Linux SCSI subsystem development
 help / color / mirror / Atom feed
From: John Garry <john.g.garry@oracle.com>
To: hch@lst.de, kbusch@kernel.org, sagi@grimberg.me, axboe@fb.com,
	martin.petersen@oracle.com,
	james.bottomley@hansenpartnership.com, hare@suse.com,
	bmarzins@redhat.com, nilay@linux.ibm.com
Cc: jmeneghi@redhat.com, linux-nvme@lists.infradead.org,
	linux-scsi@vger.kernel.org, michael.christie@oracle.com,
	snitzer@kernel.org, dm-devel@lists.linux.dev,
	linux-kernel@vger.kernel.org,
	John Garry <john.g.garry@oracle.com>
Subject: [PATCH v2 06/13] libmultipath: Add cdev support
Date: Tue, 28 Apr 2026 11:10:58 +0000	[thread overview]
Message-ID: <20260428111105.1778008-7-john.g.garry@oracle.com> (raw)
In-Reply-To: <20260428111105.1778008-1-john.g.garry@oracle.com>

Add support to create a cdev multipath device.

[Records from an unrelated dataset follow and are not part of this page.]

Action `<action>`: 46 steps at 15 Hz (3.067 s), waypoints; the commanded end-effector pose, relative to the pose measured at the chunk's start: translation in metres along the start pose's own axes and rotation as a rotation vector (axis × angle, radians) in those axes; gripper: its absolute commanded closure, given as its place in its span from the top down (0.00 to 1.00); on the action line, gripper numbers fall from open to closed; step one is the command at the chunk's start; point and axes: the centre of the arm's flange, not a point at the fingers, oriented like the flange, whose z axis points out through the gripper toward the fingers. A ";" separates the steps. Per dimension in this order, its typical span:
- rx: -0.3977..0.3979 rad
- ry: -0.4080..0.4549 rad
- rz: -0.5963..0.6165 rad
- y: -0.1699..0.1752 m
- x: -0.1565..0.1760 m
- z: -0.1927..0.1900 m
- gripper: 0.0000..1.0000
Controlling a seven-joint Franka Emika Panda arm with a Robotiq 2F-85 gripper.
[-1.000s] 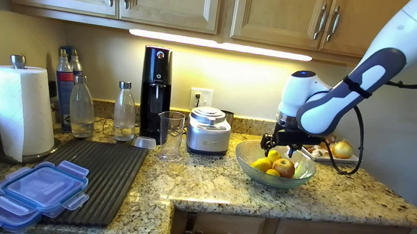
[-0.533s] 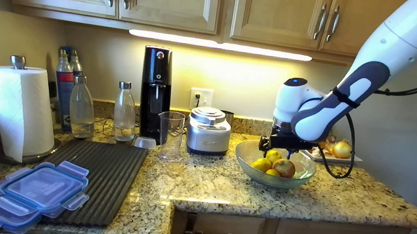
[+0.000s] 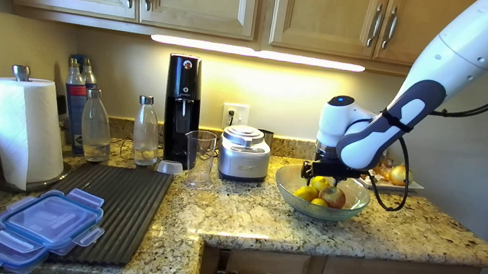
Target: Remove the lemon from the glass bowl and place it on the counter
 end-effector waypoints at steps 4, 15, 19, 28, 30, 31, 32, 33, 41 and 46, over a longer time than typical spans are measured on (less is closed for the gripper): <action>-0.016 0.018 0.027 0.005 -0.002 0.001 0.56; 0.036 0.032 -0.030 0.003 -0.002 -0.049 0.37; 0.050 0.081 -0.079 0.002 0.006 -0.089 0.37; -0.029 0.068 -0.044 0.072 0.032 -0.130 0.37; -0.082 0.049 -0.001 0.102 0.034 -0.127 0.37; -0.113 0.041 0.021 0.115 0.034 -0.125 0.37; -0.143 0.030 0.040 0.130 0.034 -0.120 0.37; -0.165 0.017 0.051 0.142 0.034 -0.116 0.37; -0.117 -0.178 0.097 0.200 0.004 -0.042 0.37; -0.151 -0.170 0.098 0.190 0.007 -0.034 0.62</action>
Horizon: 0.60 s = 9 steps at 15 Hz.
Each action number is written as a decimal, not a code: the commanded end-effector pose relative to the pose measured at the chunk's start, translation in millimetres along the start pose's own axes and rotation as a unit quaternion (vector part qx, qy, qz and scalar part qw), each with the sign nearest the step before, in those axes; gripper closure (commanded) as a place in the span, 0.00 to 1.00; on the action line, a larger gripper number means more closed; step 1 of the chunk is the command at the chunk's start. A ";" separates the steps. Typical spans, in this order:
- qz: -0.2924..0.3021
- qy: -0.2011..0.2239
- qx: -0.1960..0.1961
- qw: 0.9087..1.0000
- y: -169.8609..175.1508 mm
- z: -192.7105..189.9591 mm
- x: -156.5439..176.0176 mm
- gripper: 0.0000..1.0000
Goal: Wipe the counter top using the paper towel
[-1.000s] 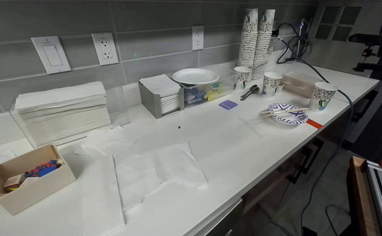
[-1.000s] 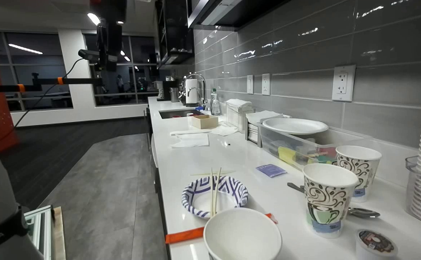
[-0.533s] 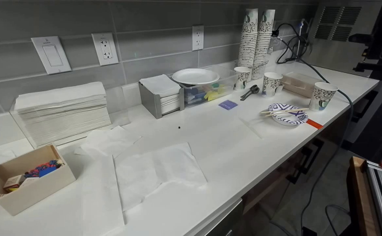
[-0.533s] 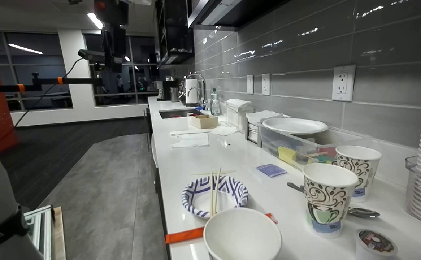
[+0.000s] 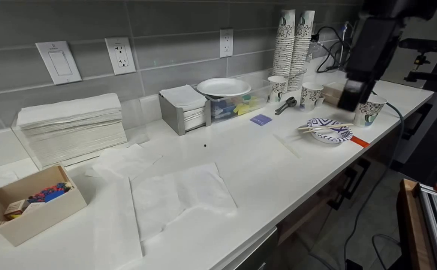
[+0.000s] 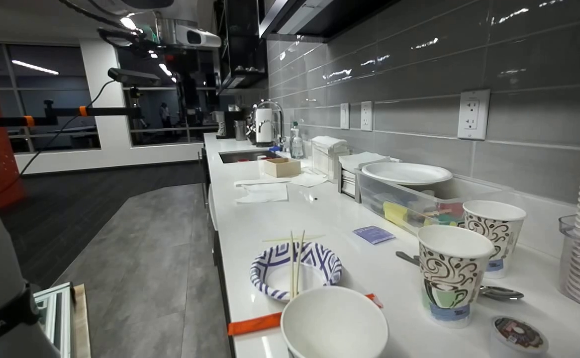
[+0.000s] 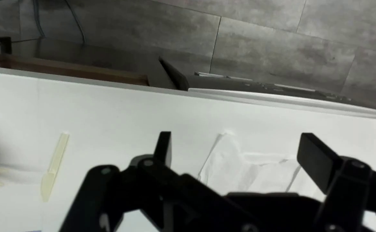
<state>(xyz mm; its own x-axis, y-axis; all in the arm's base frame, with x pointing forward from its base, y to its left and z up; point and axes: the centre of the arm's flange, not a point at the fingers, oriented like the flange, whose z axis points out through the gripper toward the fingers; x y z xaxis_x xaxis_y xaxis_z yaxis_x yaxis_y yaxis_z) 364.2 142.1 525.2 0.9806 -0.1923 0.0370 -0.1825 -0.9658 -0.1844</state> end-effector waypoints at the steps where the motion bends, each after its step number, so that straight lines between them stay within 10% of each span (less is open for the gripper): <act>1: 0.094 0.012 0.014 0.995 -32.9 38.4 40.7 0.00; 9: 0.200 0.087 -0.026 0.976 -86.9 109.3 90.3 0.00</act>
<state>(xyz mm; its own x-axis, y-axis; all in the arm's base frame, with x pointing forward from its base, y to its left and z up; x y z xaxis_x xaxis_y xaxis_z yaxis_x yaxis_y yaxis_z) 445.2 202.6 454.4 0.8351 -0.5422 0.0931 -0.5162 -0.8308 -0.2083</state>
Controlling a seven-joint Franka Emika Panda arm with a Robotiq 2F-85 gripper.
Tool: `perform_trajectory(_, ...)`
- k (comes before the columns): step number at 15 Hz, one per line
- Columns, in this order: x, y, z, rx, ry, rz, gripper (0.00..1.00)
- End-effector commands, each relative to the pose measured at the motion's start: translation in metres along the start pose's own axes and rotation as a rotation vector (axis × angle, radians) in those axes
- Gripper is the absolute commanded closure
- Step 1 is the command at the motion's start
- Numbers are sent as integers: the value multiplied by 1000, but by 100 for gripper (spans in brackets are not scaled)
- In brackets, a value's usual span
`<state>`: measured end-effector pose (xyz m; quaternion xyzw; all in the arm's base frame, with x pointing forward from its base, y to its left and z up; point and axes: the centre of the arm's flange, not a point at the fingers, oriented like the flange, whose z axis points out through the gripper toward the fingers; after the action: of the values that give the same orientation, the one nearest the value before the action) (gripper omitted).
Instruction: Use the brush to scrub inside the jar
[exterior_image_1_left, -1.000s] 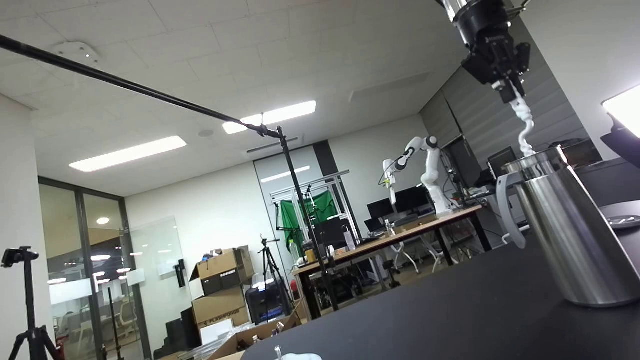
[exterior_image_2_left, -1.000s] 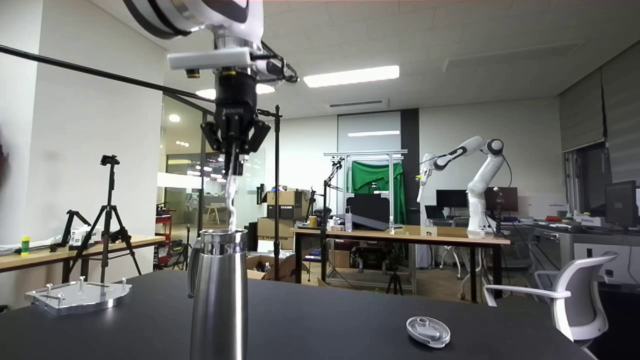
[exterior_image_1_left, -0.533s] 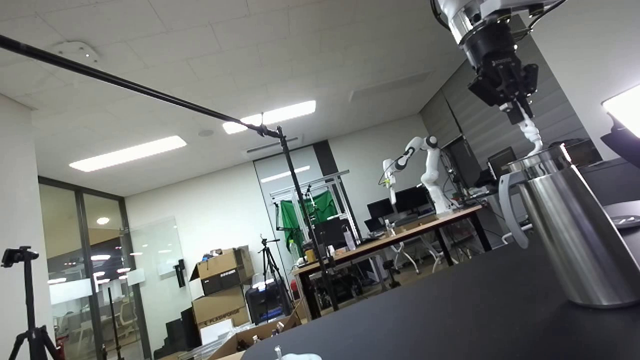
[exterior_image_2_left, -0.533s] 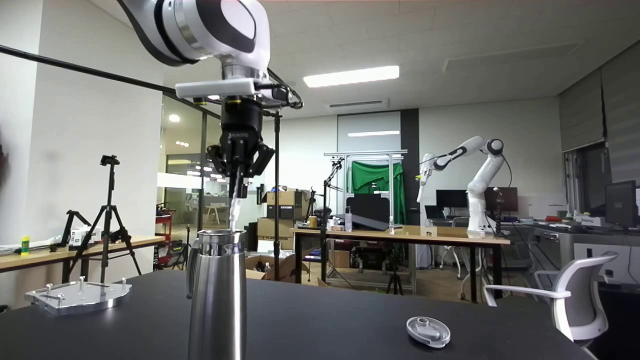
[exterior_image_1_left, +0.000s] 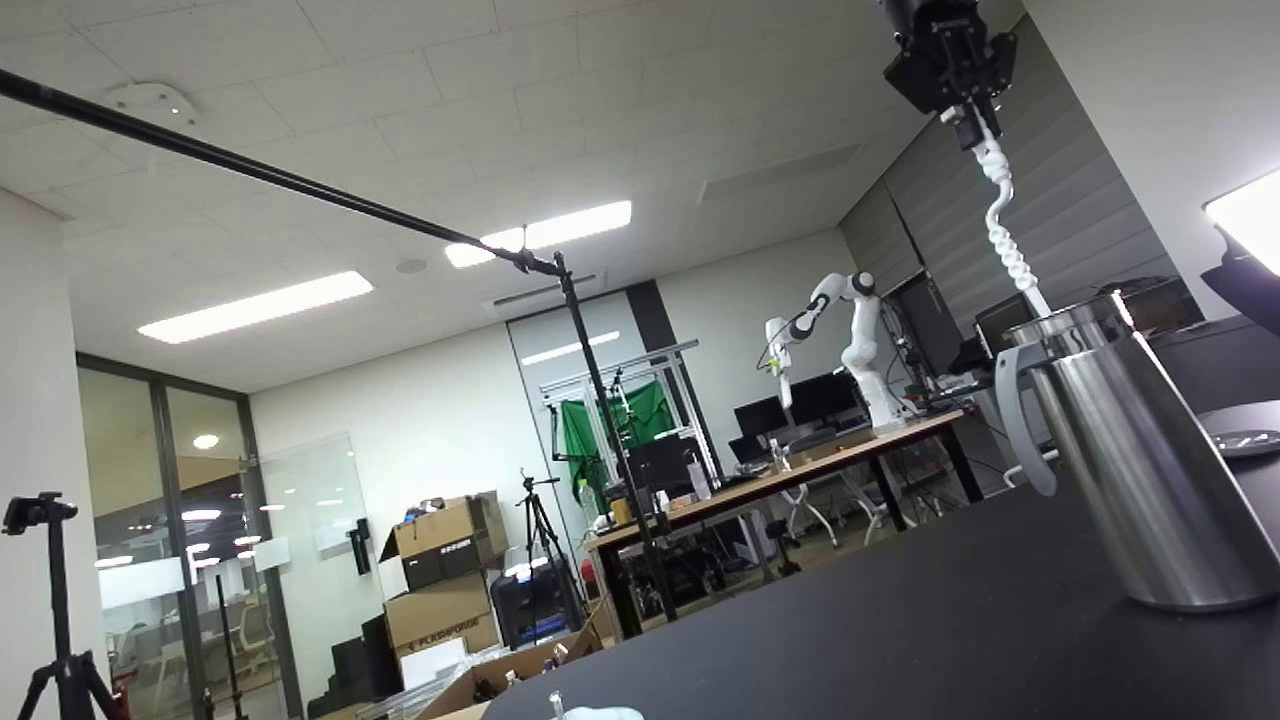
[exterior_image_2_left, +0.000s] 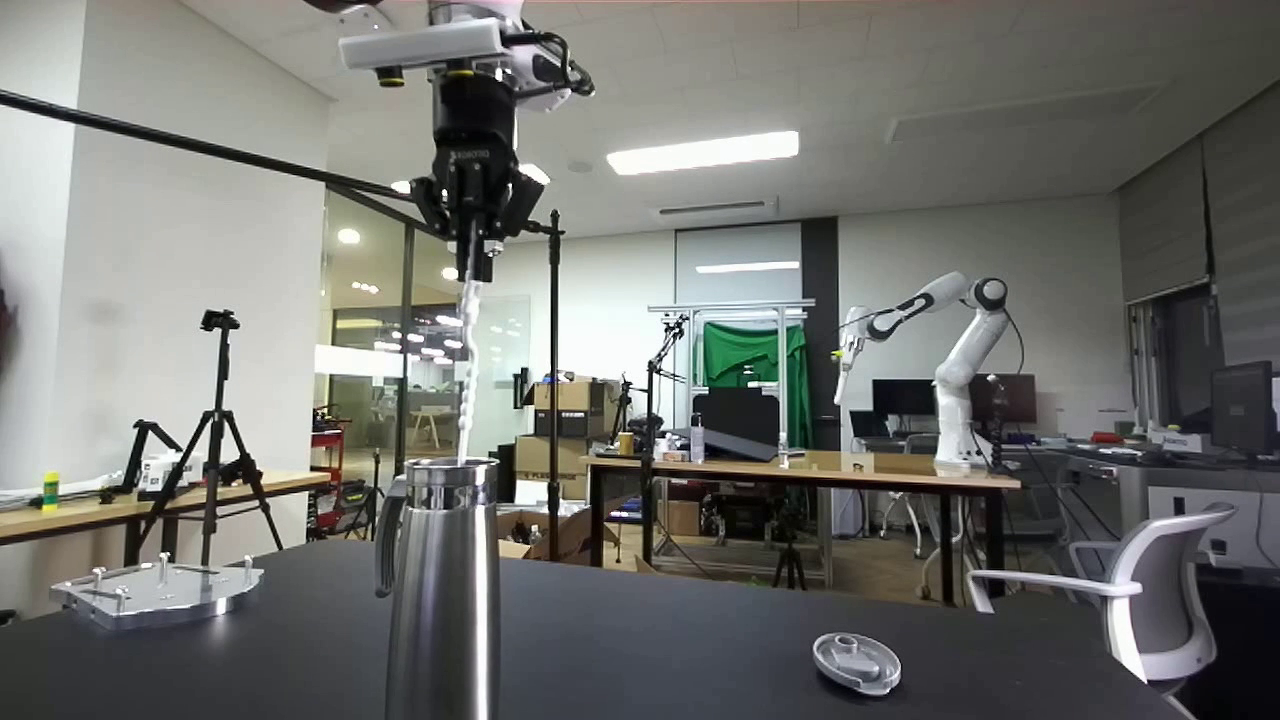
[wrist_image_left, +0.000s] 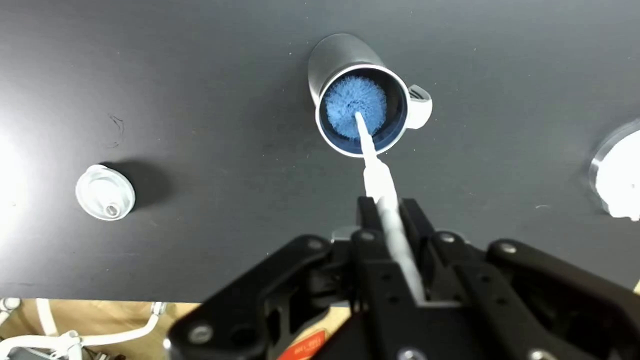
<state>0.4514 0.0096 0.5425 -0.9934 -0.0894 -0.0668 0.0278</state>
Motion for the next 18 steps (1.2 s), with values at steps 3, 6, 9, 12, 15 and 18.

The functionality is much
the same as NVMe, where the cdev is created when a mpath device is set
live.

The driver must provide a mpath_head_template.cdev_ioctl callback to
actually handle the ioctl.

Structure mpath_generic_chr_fops would be used for setting the cdev fops in
the mpath_head_template.add_cdev callback.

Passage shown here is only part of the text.